President of the San Francisco Board of Supervisors
- In office January 8, 2021 – January 8, 2023
- Preceded by: Norman Yee
- Succeeded by: Aaron Peskin

Member of the San Francisco Board of Supervisors from the 10th district
- Incumbent
- Assumed office January 8, 2019
- Preceded by: Malia Cohen

Personal details
- Born: 1974/1975 (age 51–52)
- Party: Democratic
- Education: Morris Brown College (BA) San Francisco State University (MPA)
- Website: Board website

= Shamann Walton =

American politician

Shamann Walton (born ) is an American politician. He has been a member of the San Francisco Board of Supervisors since 2019, representing District 10, and served as president of the Board from January 8, 2021, to January 8, 2023. Walton earlier served on the San Francisco Board of Education and was its president immediately prior to his election as supervisor.

== Early life ==
Walton was born in San Francisco and raised by his mother in San Francisco and Vallejo, California. His teenage years were often troubled; he was expelled from the Vallejo City Unified School District and was in juvenile hall numerous times.

Walton graduated from Morris Brown College in Atlanta, Georgia, in 1998. He received his master's degree in public administration from San Francisco State University in 2010.

== San Francisco Board of Supervisors ==
Walton was elected supervisor for District 10 on November 6, 2018, receiving 9,550 first preference votes (41% of all valid votes). After allocation of preferences from eliminated candidates in San Francisco's ranked-choice voting system, Walton received 63% of final-round votes, to runner-up Tony Kelly's 37%. He was sworn in at the Board of Supervisors' January 8, 2019, meeting, replacing Malia Cohen, who was ineligible to run for re-election after two four-year terms and had been elected to the California Board of Equalization.

The Board elected Walton its president in 2021.

=== Housing ===
Walton was the only member of the Board of Supervisors to explicitly reject a potential plan to allow four-plexes in San Francisco in areas previously restricted to single-family housing (which had been implemented in the state capital of Sacramento). He stated that the Sacramento bill "would speed up the gentrification" and "this policy is bad for San Francisco."
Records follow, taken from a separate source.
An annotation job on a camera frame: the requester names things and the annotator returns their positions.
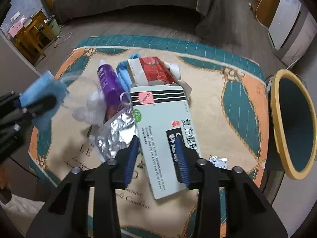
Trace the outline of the white air purifier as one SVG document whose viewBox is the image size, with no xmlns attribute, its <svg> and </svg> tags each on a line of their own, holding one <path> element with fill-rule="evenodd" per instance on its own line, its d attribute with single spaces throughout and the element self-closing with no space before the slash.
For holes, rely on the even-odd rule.
<svg viewBox="0 0 317 238">
<path fill-rule="evenodd" d="M 274 55 L 293 67 L 316 36 L 316 21 L 301 0 L 280 0 L 269 27 Z"/>
</svg>

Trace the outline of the small green waste bin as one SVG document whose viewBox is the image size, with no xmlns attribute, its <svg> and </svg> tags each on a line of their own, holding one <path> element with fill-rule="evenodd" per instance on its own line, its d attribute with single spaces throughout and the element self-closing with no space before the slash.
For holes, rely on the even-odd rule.
<svg viewBox="0 0 317 238">
<path fill-rule="evenodd" d="M 59 27 L 54 14 L 44 20 L 44 23 L 51 29 L 54 36 L 58 36 L 60 34 L 61 28 Z"/>
</svg>

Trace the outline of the wooden tv cabinet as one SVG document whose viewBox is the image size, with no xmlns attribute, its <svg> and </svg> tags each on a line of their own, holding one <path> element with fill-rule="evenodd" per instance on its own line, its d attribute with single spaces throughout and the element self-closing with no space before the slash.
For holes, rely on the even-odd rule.
<svg viewBox="0 0 317 238">
<path fill-rule="evenodd" d="M 269 28 L 280 0 L 252 0 L 251 11 L 254 19 Z"/>
</svg>

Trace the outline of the red white carton box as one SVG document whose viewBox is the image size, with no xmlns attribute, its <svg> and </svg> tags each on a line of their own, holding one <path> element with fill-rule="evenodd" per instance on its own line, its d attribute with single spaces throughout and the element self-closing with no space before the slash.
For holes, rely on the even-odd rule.
<svg viewBox="0 0 317 238">
<path fill-rule="evenodd" d="M 189 100 L 192 88 L 182 79 L 180 67 L 158 57 L 142 57 L 127 60 L 128 89 L 135 86 L 178 85 L 183 88 Z"/>
</svg>

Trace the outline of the small white sachet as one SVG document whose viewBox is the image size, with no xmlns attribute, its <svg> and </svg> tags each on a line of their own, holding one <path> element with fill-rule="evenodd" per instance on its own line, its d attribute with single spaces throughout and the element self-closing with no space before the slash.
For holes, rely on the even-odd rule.
<svg viewBox="0 0 317 238">
<path fill-rule="evenodd" d="M 210 155 L 209 162 L 217 168 L 227 169 L 228 159 L 224 157 L 217 157 L 215 155 Z"/>
</svg>

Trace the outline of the purple spray bottle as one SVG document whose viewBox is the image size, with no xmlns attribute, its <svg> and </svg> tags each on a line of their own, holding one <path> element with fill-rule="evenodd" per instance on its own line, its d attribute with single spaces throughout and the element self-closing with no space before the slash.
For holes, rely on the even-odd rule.
<svg viewBox="0 0 317 238">
<path fill-rule="evenodd" d="M 113 67 L 105 60 L 100 60 L 97 75 L 106 103 L 105 120 L 108 121 L 123 107 L 130 105 L 130 97 L 119 82 Z"/>
</svg>

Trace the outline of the white green medicine box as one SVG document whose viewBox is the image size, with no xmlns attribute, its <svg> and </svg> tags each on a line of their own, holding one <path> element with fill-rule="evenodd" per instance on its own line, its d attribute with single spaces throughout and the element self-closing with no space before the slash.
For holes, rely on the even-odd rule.
<svg viewBox="0 0 317 238">
<path fill-rule="evenodd" d="M 201 150 L 184 89 L 178 85 L 136 86 L 130 97 L 154 198 L 185 190 L 176 149 L 185 146 L 197 155 Z"/>
</svg>

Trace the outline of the wooden nightstand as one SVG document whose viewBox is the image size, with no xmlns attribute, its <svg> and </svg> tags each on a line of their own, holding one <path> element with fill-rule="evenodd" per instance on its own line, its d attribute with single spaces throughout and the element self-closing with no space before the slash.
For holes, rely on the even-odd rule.
<svg viewBox="0 0 317 238">
<path fill-rule="evenodd" d="M 53 30 L 46 24 L 47 17 L 42 10 L 25 19 L 14 37 L 14 46 L 33 66 L 45 57 L 47 45 L 56 38 Z"/>
</svg>

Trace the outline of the white crumpled tissue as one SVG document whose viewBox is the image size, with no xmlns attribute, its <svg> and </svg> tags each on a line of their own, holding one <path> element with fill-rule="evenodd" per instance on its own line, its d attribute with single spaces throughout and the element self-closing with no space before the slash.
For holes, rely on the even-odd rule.
<svg viewBox="0 0 317 238">
<path fill-rule="evenodd" d="M 72 116 L 75 120 L 90 125 L 101 127 L 106 115 L 106 102 L 100 90 L 94 91 L 86 99 L 86 105 L 73 110 Z"/>
</svg>

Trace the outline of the patterned teal orange rug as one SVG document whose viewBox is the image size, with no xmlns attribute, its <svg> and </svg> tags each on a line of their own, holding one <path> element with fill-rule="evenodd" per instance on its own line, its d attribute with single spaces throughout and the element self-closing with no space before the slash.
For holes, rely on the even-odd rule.
<svg viewBox="0 0 317 238">
<path fill-rule="evenodd" d="M 228 169 L 241 166 L 260 187 L 268 151 L 269 116 L 265 77 L 260 66 L 246 58 L 211 46 L 156 36 L 115 35 L 82 40 L 55 75 L 74 74 L 70 95 L 85 104 L 97 81 L 99 61 L 113 67 L 132 54 L 158 57 L 180 68 L 191 88 L 190 110 L 201 155 L 228 159 Z M 83 170 L 101 163 L 88 141 L 89 126 L 79 123 L 61 106 L 46 131 L 33 129 L 30 168 L 55 187 L 72 167 Z M 132 182 L 116 191 L 122 237 L 191 237 L 197 191 L 183 191 L 155 200 L 139 154 Z"/>
</svg>

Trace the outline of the silver foil packet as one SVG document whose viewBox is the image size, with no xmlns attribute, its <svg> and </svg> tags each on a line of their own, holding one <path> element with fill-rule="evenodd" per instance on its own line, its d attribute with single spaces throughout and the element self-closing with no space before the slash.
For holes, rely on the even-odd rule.
<svg viewBox="0 0 317 238">
<path fill-rule="evenodd" d="M 138 136 L 132 107 L 125 107 L 102 127 L 91 131 L 89 140 L 102 163 L 115 158 L 119 150 L 127 148 Z"/>
</svg>

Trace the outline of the blue rubber glove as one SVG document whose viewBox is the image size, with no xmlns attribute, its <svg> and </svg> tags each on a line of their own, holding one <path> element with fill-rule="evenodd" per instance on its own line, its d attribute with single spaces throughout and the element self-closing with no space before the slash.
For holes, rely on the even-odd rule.
<svg viewBox="0 0 317 238">
<path fill-rule="evenodd" d="M 131 77 L 128 72 L 130 66 L 128 65 L 128 61 L 121 61 L 117 64 L 116 74 L 119 80 L 119 83 L 123 87 L 124 91 L 130 93 L 130 89 L 134 84 L 134 79 Z"/>
</svg>

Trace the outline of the yellow rimmed teal trash bin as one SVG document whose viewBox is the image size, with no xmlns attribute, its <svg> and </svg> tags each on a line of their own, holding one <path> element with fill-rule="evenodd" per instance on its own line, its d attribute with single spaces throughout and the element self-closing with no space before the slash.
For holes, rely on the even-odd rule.
<svg viewBox="0 0 317 238">
<path fill-rule="evenodd" d="M 316 112 L 303 82 L 279 70 L 268 85 L 269 143 L 266 165 L 288 178 L 304 179 L 316 157 Z"/>
</svg>

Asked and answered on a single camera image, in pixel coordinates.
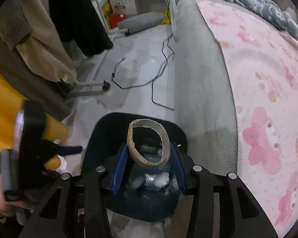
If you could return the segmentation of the person's left hand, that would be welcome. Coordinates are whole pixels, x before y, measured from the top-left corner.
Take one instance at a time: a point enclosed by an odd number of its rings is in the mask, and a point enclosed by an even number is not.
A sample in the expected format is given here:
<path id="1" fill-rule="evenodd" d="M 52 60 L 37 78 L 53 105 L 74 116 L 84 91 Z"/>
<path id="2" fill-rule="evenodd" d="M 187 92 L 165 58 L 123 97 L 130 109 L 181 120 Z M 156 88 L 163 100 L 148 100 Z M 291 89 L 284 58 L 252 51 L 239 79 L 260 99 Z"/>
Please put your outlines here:
<path id="1" fill-rule="evenodd" d="M 0 218 L 1 217 L 12 217 L 15 215 L 15 210 L 17 208 L 23 208 L 30 210 L 33 213 L 36 206 L 26 201 L 14 201 L 7 202 L 4 198 L 4 194 L 1 187 L 1 175 L 0 175 Z"/>

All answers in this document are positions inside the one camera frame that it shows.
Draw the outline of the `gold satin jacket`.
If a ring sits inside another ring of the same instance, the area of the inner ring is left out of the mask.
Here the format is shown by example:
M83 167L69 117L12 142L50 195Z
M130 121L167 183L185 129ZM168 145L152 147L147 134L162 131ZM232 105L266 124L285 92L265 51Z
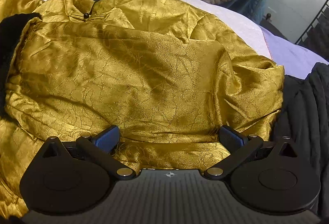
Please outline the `gold satin jacket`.
M201 169L228 156L217 127L268 139L284 69L180 0L1 0L1 217L48 137L111 125L134 170Z

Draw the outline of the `black quilted garment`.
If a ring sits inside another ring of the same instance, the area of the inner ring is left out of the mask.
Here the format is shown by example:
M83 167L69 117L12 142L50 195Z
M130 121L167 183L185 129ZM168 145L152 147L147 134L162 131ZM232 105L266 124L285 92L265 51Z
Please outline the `black quilted garment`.
M328 217L328 65L316 63L305 79L285 76L282 110L271 141L290 137L316 171L321 189L313 212Z

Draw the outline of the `black metal rack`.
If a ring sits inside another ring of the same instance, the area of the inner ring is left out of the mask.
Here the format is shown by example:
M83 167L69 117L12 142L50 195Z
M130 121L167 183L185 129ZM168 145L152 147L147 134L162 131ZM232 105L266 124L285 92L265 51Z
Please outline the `black metal rack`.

In 2019, Walton supported a resolution that expressed opposition to California Senate Bill 50, which mandates denser housing near "job-rich" areas and transit hubs.

=== Policing ===
In December 2018, Walton and supervisor Hillary Ronen put forth legislation calling to close San Francisco's youth detention center by December 2021.

In June 2020, during the nationwide George Floyd protests, he introduced a resolution to ban the San Francisco Police Department and Sheriff's Department from hiring officers with a history of serious misconduct. In October, he introduced the CAREN act, which would make fraudulent emergency telephone calls motivated by racism illegal.

=== Racial issues ===
In February 2020, Walton put forth a resolution calling for reparations for the city's African American population. The resolution established a working group to further develop the plan. In February 2023, a hearing on the reparations proposal was postponed while Walton was on a trip to Colombia; during the trip, he posted a photograph from a Hooters restaurant in Medellin.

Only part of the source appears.